Work order: What is needed is an exact copy of the data below, pictures excluded.

** Opening Collected material block **

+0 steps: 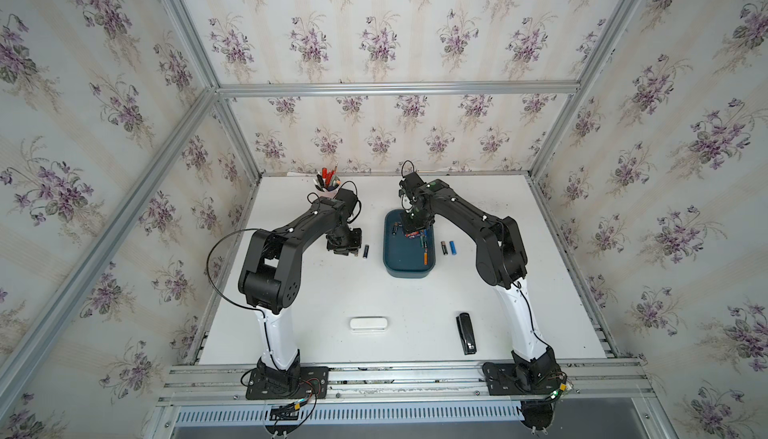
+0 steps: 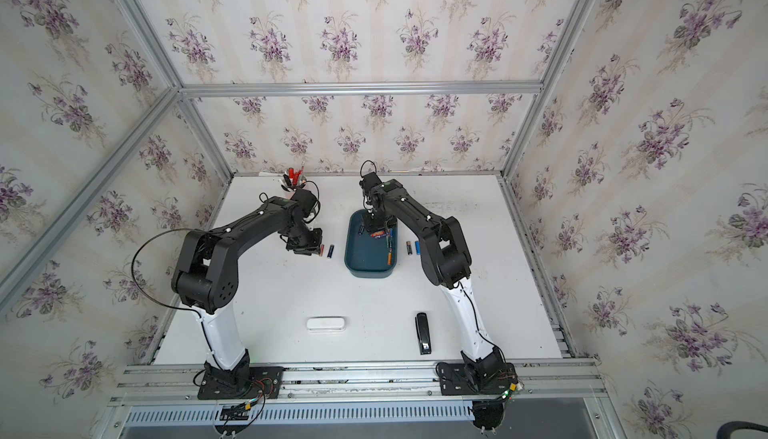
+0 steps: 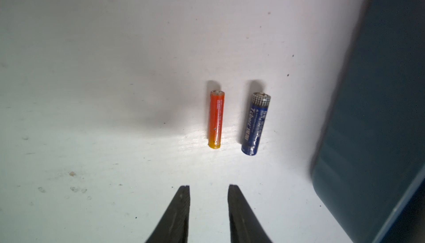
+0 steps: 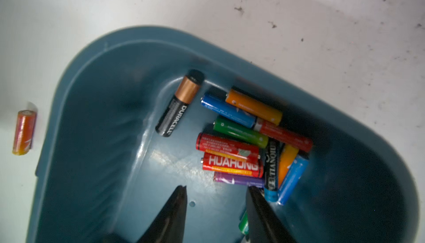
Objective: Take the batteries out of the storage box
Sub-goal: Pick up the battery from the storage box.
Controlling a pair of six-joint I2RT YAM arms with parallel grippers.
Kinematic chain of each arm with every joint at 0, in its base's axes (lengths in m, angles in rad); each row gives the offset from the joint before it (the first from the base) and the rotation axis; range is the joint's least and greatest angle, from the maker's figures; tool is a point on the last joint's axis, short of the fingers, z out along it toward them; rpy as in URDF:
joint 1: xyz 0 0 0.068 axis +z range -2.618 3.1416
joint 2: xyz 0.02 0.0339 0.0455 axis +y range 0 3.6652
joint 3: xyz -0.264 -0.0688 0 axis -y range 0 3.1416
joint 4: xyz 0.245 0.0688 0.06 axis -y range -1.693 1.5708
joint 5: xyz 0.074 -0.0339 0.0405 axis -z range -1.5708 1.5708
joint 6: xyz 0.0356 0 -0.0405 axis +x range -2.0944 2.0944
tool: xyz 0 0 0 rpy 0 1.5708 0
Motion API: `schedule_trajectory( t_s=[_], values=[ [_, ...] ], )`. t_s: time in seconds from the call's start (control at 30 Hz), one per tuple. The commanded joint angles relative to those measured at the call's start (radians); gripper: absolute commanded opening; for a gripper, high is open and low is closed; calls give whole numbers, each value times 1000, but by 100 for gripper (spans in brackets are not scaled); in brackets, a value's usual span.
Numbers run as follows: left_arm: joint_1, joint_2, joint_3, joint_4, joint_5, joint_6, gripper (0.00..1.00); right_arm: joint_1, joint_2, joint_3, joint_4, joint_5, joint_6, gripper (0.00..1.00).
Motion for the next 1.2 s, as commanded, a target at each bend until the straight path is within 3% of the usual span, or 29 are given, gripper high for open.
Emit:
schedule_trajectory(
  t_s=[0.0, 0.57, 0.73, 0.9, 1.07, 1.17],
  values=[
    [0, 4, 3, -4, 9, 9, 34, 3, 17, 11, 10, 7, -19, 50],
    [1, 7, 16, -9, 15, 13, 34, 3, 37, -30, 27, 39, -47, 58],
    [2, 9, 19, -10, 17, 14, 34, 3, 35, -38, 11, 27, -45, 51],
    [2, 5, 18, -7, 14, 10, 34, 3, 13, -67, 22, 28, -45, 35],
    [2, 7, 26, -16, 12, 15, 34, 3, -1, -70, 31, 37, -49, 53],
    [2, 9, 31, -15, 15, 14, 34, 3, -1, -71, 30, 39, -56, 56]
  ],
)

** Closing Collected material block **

Result of this exercise:
+0 steps: 
+0 steps: 
+0 steps: 
+0 steps: 
Objective: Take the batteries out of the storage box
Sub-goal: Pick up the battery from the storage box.
Controlling a pair of six-joint I2RT YAM arms with parallel grippers.
Kinematic chain of each arm with every joint at 0, in its base's axes (lengths in m, angles in rad); each row gives the offset from the joint before it (the first from the base) and the rotation axis; range is the joint's least and greatest angle, from the maker's figures; tool is a point on the last joint's axis, short of the fingers, z out along it toward them; rpy as in URDF:
joint 1: xyz 0 0 0.068 axis +z range -2.618 3.1416
joint 2: xyz 0.02 0.0339 0.0455 axis +y range 0 3.6652
joint 3: xyz -0.264 -0.0688 0 axis -y range 0 3.1416
joint 4: xyz 0.245 0.0688 0.06 axis -y range -1.693 1.5708
joint 5: xyz 0.074 -0.0339 0.0405 axis -z range -1.5708 1.5708
joint 6: xyz 0.0356 0 -0.0405 axis +x range -2.0944 2.0944
tool: xyz 0 0 0 rpy 0 1.5708 0
Motion API: `schedule_trajectory( t_s=[_], values=[ [_, ...] ], )`. t_s: time in seconds from the call's start (control at 30 Hz), one per tuple. The commanded joint angles relative to those measured at the call's start (radians); gripper: absolute commanded opening; for a gripper, high is open and low is closed; calls give whole numbers, each value times 1000, but by 100 for gripper (spans in brackets are not scaled); in brackets, a value's usual span.
Numbers run as follows: left_arm: joint_1, joint_2, joint_3, joint_4, joint_5, joint_6, gripper (0.00..1.00); right_arm: joint_1, joint_2, joint_3, joint_4, joint_5, joint_6, gripper (0.00..1.00).
Motion for the next 1.2 s, as commanded, a target at each bend until the straight path is within 3% of the usual span, or 29 are given, gripper high for open.
Emit:
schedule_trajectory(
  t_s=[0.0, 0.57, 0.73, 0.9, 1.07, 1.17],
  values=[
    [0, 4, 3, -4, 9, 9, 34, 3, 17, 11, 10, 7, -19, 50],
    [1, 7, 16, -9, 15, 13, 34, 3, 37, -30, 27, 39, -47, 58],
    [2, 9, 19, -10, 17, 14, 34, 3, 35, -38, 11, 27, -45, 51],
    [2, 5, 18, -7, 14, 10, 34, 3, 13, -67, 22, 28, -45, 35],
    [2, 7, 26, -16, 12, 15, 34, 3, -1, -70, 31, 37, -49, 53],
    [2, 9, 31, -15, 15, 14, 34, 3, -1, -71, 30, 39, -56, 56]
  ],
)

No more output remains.